While the methods previously discussed try to approximate either the local or global behavior of a black box, interpretable classifiers are explainable by design [8, 10] and are meant to substitute it in the classification task. However, at the cost of their interpretability comes a generally lower performance than those of black boxes. Decision trees like C4.5 [20] are probably the most notorious family of interpretable models. Another large family is the one of rule-based classifiers like foil [21] and cpar [27] that operate by iteratively generating detailed rulesets. Restricting ourselves to rule-based algorithms, there are several recent proposals in the literature. Decision sets [15] and MUSE [16] optimize an objective function balancing accuracy and complexity of the output ruleset, thus yielding a set of sorted and mutually exclusive rules. In [26] the authors introduce the Scalable Bayesian Rule Lists (sbrl), i.e., a Bayesian model to filter a given ruleset. The authors set up a prior distribution over the output ruleset bounded in number of premises per rule and size of the ruleset. The posterior is then addressed with a probabilistic scheme. A Bayesian formulation is also applied by the Falling Rule Lists [25], where the ruleset is updated with random operations such as premise swapping, replacement, addition and removal.

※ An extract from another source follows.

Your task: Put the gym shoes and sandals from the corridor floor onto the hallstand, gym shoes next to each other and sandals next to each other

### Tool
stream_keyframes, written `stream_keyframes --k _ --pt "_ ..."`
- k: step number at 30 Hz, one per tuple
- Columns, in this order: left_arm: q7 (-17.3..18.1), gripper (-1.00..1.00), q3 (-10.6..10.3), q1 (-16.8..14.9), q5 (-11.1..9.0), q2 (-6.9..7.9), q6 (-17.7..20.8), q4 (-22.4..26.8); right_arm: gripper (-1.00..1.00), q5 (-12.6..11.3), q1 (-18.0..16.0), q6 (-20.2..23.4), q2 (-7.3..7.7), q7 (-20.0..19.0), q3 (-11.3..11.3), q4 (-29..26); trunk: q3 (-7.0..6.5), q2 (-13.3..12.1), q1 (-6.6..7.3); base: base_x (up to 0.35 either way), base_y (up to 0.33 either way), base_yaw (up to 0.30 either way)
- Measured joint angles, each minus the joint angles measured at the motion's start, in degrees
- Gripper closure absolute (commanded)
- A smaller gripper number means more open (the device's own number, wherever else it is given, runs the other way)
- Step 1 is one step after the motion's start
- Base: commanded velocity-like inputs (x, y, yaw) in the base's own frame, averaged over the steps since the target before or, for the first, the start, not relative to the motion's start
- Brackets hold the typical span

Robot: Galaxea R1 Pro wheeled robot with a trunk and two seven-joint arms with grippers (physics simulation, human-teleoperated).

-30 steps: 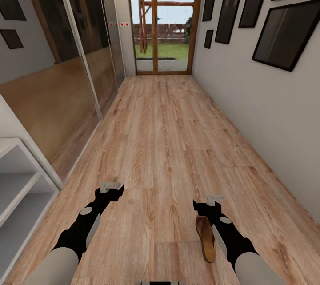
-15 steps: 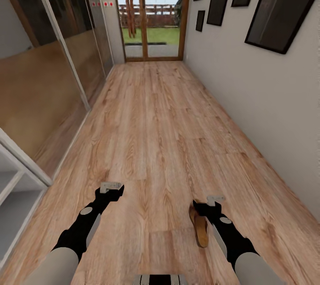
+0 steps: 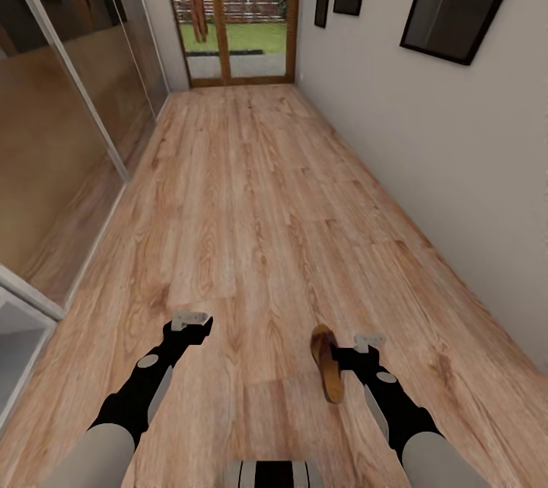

Finally, corels [2] introduces an algorithmically bounded ruleset construction procedure with a strong emphasis on optimality.

The explanation methods reviewed above operate by either generating local (lore, anchors) or global rules (cpar, foil, corels, sbrl, etc.). The problem we address is instead that of subsuming a set of local rules to a set of global ones guaranteeing high affordability with the black box and a low complexity in the explanation for a better understanding. Note that the problem we deal with extracts explanations from other explanation, rather than directly from the data, as it is the case for the above global models. As a consequence, to the best of the our knowledge, our proposal is conceptually different from all those existing in the literature. However, in the experiment section we try to exploit existing methods as a replacement of the proposed one.

3 Problem Formulation

We first recall basic notations on classification and explanation. Afterwards, we define the local-to-global explanation problem for which we propose a solution.

We name black box b a not interpretable classification model, such as a neural network or a random forest. It is defined as a function \(b:\mathcal {X}^{(m)} \rightarrow \mathcal {Y}\) which maps records x from a feature space \(\mathcal {X}^{(m)}\) with m input features to a decision y in a target spaceFootnote 1 \(\mathcal {Y}\). We write \(b(x) = y\) to denote the decision y predicted by b, and \(b(X) = Y\) as a shorthand for \(\{b(x) \ |\ x \in X\} = Y\). An instance x consists of a set of m attribute-value pairs \((a_i, v_i)\), where \(a_i\) is a feature (or attribute) and \(v_i\) is a value from the domain of \(a_i\). We assume that b can be queried at will. Given b and an instance x for which the outcome \(b(x)=y\) has to be explained, we model a local explanation e of such decision as a decision rule \(r = p \rightarrow y\), where each premise \(p_i \in p\) is associated to a feature \(a_i\) and a range \([v_i^{(l)}, v_i^{(u)}]\). We can now formalize the local-to-global explanation problem as follows:

Definition 1 (Local-to-Global Explanation)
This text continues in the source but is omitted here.